The management of a patient with an asymptomatic meningioma usually involves a watch and wait approach. In the case of a patient presenting with an infarcted meningioma, the initial management aim should be to stabilize the patient, treat presenting symptoms, and further evaluate with diagnostic imaging and then surgery. Steroids, while effective in reducing the ICP in patients with malignant intracranial tumours, are relatively ineffective in reducing peritumoral oedema associated with standard meningiomas.[12] However, given the low morbidity associated with steroid use, they should still be employed in patients with a meningioma presenting with acute neurological deterioration. Ultimately, complete surgical resection of symptomatic lesions is desirable if anatomically favourable.

Conclusions

We present a single-centre case series of patients with acute infarction of a meningioma. Infarction of meningioma is a rare cause of acute neurological deterioration in a previously stable patient. Evaluation with CT and MRI scan can assist in diagnosing the cause of the acute presentation and DWI is important in demonstrating restricted diffusion and infarction of the meningioma as a cause for the sudden neurological deterioration of a previously stable patient with meningioma. Despite this, our series demonstrates that the development of necrosis following infarction means that these patients do not exhibit the expected restriction on DWI. Infarction can lead to the development of or increase in vasogenic oedema that can contribute to the presentation and symptoms that patients experience. Finally, while steroids are the mainstay of treatment of malignant neoplasms to reduce oedema and subsequent ICP, they are relatively ineffective against meningioma-associated oedema and early surgical resection should be a priority.

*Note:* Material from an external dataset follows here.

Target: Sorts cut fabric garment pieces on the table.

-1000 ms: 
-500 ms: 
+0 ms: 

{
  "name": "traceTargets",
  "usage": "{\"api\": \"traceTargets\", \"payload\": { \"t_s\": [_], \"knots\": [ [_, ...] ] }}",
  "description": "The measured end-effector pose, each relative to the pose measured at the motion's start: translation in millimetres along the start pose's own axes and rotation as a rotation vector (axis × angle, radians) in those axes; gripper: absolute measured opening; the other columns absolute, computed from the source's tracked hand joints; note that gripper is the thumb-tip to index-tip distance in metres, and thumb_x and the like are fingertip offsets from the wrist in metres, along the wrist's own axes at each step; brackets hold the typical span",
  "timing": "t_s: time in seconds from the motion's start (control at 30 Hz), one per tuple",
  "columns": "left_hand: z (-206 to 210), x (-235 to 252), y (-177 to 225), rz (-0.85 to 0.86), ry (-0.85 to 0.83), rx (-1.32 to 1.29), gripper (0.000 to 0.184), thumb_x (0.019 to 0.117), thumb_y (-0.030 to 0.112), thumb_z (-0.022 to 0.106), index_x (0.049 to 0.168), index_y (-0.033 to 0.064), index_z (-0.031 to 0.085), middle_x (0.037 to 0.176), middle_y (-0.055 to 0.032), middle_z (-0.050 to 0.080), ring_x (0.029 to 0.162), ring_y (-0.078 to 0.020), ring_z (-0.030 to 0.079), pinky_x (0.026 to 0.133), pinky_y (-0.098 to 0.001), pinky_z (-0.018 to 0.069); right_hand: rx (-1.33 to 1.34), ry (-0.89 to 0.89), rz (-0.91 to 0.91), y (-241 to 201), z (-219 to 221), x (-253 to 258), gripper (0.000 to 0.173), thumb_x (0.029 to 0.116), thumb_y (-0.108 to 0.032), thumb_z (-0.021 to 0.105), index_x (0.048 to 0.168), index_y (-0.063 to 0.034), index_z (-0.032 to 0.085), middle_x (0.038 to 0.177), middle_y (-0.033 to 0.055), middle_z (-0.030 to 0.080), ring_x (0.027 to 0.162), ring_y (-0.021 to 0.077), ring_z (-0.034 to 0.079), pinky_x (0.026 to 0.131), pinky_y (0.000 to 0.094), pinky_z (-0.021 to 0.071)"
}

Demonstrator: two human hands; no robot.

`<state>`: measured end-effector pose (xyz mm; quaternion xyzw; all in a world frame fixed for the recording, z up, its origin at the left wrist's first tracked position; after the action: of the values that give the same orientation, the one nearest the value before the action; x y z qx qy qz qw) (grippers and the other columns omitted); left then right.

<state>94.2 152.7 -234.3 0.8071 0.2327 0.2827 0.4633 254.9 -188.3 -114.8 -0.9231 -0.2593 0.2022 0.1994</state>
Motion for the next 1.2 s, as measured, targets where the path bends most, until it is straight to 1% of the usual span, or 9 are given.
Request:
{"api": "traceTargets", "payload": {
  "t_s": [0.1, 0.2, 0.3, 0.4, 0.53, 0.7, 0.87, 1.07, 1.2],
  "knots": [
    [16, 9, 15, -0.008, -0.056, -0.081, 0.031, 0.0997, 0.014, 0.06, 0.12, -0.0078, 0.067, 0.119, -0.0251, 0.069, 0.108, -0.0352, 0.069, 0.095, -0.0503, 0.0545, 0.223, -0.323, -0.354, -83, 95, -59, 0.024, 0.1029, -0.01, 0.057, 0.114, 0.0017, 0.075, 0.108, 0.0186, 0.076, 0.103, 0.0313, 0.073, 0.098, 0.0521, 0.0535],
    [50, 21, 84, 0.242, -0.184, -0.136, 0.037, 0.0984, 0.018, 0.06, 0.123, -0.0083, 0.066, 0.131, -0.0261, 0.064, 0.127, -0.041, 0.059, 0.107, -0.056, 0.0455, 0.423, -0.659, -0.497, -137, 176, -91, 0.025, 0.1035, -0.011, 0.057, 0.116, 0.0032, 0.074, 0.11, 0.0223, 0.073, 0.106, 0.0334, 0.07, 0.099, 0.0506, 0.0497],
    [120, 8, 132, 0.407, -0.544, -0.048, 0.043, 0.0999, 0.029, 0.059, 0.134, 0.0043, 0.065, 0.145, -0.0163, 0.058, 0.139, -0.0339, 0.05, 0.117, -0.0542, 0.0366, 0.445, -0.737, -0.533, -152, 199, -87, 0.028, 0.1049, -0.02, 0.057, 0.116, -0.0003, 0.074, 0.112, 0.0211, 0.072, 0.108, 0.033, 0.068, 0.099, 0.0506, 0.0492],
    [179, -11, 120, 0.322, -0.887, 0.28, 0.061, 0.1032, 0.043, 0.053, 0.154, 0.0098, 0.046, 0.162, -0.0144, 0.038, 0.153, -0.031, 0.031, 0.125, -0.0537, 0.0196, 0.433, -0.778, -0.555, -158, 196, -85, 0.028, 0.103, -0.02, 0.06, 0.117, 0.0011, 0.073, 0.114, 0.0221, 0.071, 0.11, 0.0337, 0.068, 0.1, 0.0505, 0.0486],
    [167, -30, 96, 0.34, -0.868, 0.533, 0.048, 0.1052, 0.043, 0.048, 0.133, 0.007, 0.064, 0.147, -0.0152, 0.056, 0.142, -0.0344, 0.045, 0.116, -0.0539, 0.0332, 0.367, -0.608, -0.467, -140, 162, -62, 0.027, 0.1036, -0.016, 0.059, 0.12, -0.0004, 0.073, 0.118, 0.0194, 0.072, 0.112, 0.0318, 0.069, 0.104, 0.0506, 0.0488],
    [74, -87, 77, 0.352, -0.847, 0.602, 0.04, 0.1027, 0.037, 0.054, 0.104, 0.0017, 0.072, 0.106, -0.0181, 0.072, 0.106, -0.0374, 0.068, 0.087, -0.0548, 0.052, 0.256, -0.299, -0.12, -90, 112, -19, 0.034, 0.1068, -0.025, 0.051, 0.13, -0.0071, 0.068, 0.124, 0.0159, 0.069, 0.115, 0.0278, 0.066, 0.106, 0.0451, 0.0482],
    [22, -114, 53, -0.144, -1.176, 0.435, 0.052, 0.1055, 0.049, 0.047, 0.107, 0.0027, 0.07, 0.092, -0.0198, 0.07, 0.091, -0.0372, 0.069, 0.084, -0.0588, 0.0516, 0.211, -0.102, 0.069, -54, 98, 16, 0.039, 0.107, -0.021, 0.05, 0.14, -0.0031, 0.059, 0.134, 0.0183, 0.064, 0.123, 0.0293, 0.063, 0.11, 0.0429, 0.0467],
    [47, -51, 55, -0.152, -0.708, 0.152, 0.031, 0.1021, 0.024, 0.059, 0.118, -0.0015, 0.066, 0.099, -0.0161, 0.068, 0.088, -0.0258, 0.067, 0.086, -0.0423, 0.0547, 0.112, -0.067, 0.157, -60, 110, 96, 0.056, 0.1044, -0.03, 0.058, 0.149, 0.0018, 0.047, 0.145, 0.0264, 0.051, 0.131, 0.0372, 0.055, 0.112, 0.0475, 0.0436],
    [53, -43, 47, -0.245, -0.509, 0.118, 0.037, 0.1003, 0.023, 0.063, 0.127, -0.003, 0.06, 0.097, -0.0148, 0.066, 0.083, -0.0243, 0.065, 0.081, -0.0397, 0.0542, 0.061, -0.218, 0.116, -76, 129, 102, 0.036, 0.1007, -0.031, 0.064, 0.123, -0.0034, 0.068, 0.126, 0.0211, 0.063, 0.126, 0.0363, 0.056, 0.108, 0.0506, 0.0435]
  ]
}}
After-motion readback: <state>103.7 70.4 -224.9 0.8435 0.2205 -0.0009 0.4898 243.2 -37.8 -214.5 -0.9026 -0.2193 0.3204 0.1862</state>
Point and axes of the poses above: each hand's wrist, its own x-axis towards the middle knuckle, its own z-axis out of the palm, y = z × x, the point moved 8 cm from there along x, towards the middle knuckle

Meningiomas, while slow growing and usually presenting with insidious onset of symptoms, can undergo acute changes leading to acute neurological deterioration.

Infarction of a meningioma is one such acute change that can lead to neurological deterioration.

Infarction and necrosis can lead to the development of peritumoral oedema and subsequent rise in ICP.

Restriction on DWI is useful for demonstrating infarction within tissues. However, meningiomas, which have infarcted and subsequently developed necrosis, may demonstrate a lack of diffusion restriction.